= Valerie DeFillipo =

American activist

Valerie DeFillipo is the President of Friends of UNFPA (formerly Americans for UNFPA). She was appointed to this position in July 2011. As President at Friends of UNFPA DeFillipo leads efforts to mobilize funds and action for UNFPA's work.

DeFillipo is most known for her ability to work at both the grassroots and policy levels in domestic and global contexts.

==Career==
Throughout her career, DeFillipo has shaped policy agendas, mobilized grassroot movements and improved service delivery in support of women's health. At Friends of UNFPA, she is active in advocacy work, particularly in issues of funding for UNFPA and international family planning. She engages individuals and corporations through public education events such as Sun Valley Family of Woman Film Festival and GE Leading and Learning Conference.

From 2009 to 2011, DeFillipo has served as Vice President of International Health for Abt Associates, a public policy, business research and consulting company. Prior to that (2004 to 2008), she was the Director of External Affairs, International Planned Parenthood Federation. In this capacity, she spearheaded global advocacy, communications, and resource mobilization efforts for one of the largest global providers and advocates of sexual and reproductive health and rights. DeFillipo was the Founding Director of Planned Parenthood Global Partners, the international public policy arm of Planned Parenthood Federation of America's.

Early in her career, she served as executive director of a private-non-profit focused on reproductive health before moving to the Margaret Sanger Center of Planned Parenthood, New York City. She served as associate executive director at the Margaret Sanger Center from 1979 to 1983.

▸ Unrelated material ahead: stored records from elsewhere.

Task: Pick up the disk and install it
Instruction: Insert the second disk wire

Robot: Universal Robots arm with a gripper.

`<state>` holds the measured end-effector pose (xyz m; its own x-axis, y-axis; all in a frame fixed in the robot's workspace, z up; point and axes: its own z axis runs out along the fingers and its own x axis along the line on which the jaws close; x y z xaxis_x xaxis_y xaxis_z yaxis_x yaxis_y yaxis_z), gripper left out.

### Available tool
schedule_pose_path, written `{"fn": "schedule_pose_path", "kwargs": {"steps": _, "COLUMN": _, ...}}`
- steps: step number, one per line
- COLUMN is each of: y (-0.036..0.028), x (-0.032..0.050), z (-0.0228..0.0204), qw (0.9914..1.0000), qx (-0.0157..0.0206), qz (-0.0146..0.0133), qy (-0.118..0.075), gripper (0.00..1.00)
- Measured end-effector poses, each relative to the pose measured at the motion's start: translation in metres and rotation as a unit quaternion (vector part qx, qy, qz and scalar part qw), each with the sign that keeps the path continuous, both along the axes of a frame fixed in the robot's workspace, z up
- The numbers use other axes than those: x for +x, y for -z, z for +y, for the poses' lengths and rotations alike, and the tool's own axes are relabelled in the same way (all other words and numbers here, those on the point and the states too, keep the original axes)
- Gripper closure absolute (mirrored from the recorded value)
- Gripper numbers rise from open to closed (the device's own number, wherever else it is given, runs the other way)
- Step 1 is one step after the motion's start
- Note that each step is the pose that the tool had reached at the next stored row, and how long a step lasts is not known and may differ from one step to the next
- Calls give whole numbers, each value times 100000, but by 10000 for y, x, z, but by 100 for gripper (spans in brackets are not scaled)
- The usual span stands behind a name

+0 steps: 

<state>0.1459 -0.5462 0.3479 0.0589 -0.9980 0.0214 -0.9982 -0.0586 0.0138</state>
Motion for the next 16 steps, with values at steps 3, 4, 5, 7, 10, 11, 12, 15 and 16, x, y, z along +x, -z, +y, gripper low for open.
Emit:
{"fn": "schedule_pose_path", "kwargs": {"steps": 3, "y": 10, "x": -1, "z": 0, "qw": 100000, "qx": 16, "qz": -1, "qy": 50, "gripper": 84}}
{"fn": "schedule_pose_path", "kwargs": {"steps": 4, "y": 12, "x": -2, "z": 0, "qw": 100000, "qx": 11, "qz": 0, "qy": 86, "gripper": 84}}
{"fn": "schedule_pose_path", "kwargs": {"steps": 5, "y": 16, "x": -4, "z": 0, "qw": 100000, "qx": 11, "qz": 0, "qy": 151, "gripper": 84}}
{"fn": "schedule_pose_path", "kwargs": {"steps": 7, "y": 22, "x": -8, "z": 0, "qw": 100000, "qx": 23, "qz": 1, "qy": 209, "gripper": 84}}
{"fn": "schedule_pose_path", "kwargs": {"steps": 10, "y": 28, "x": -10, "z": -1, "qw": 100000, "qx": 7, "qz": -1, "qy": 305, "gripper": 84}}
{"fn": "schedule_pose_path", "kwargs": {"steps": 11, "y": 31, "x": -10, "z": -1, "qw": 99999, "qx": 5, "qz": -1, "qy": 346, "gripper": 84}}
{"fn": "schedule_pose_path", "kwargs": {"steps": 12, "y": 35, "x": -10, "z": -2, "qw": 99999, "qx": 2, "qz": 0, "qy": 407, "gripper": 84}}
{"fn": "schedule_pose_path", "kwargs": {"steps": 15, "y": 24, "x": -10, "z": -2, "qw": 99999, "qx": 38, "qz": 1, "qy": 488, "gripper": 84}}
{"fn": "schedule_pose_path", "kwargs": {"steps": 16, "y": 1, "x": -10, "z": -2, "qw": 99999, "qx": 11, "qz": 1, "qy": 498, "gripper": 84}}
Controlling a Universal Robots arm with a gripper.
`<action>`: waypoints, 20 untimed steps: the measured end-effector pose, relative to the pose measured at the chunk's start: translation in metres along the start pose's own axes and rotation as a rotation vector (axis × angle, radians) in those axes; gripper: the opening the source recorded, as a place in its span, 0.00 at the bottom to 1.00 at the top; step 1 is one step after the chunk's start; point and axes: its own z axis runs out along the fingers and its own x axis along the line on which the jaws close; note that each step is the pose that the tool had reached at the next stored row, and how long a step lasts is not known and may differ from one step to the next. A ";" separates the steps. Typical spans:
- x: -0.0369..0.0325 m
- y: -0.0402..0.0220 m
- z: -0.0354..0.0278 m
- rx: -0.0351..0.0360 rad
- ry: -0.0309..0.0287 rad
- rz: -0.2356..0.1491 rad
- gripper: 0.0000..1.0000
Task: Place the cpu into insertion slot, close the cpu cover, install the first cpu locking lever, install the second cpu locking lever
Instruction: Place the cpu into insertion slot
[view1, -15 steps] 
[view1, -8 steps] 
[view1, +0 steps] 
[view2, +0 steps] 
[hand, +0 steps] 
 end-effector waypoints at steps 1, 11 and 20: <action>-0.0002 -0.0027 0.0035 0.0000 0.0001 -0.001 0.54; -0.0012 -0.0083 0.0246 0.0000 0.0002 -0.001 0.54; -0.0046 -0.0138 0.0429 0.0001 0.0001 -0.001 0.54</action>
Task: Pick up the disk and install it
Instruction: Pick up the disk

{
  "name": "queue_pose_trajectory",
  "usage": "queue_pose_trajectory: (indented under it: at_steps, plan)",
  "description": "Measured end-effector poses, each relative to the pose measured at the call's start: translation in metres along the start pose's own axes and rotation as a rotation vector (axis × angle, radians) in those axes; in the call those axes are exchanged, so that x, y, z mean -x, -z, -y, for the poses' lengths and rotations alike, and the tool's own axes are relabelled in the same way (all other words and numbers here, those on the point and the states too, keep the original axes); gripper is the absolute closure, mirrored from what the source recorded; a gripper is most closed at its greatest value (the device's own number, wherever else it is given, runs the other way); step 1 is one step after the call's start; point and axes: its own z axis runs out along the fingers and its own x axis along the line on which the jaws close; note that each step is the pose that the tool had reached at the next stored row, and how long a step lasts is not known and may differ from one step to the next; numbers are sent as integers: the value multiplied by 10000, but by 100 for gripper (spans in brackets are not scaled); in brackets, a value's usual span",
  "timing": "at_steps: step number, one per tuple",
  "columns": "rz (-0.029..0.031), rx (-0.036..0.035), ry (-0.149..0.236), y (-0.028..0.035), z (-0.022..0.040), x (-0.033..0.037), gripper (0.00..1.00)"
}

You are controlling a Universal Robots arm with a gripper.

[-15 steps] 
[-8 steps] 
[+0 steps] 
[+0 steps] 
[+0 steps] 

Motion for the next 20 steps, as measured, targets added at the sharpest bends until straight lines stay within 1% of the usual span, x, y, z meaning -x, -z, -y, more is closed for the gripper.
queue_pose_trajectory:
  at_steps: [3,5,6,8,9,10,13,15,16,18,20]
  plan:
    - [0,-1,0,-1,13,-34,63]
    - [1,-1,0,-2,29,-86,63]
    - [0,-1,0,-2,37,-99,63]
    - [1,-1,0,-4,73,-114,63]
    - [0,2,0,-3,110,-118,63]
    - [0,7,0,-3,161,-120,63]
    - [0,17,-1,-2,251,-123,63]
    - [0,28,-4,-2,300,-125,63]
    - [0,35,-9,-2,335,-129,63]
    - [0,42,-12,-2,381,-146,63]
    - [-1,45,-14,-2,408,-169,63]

==Reproductive Health and Women's Rights==
DeFillipo's work has been concentrated in reproductive health and women's rights. She advocates family planning as an integral part of development, along with education and economic opportunities for women. As part of her advocacy work, DeFillipo has participated in and helped to organize key discussions surrounding women's rights and reproductive health. One such meeting, was convened by the Center for Health and Gender Equity and Planned Parenthood Federation of America in 2001. DeFillipo served as a meeting organizer and editor of the final report entitled "The Quinacrine Debate and Beyond: Exploring the Challenges of Reproductive Health Technology Development and Introduction".
While Director of External Affairs of the International Planned Parenthood Federation, London, United Kingdom (2004-2008) she helped organizing the Countdown 2015 Global Roundtable the civil society review of the 10th anniversary of the International Conference on Population and Development that addressed issues on poverty, population and sustainable development and guided the publication of "Contraception at a Crossroads".

She also opened an award-winning teen pregnancy prevention center in a strip shopping mall and piloted community-based distribution of contraceptives post-Hurricane Andrew, while she served as executive director, Planned Parenthood of Greater Miami, Inc.

In September 1983, at the request of the Cairo Family Planning Association, DeFillipo designed a prototype system for a clinic-based information/education program and developed an in-depth work plan for its implementation.

==Education==

DeFillipo received her MA degree from Harvard University and carried out her undergraduate studies at James Madison University.

==Personal life==
DeFillipo resides in Washington D.C.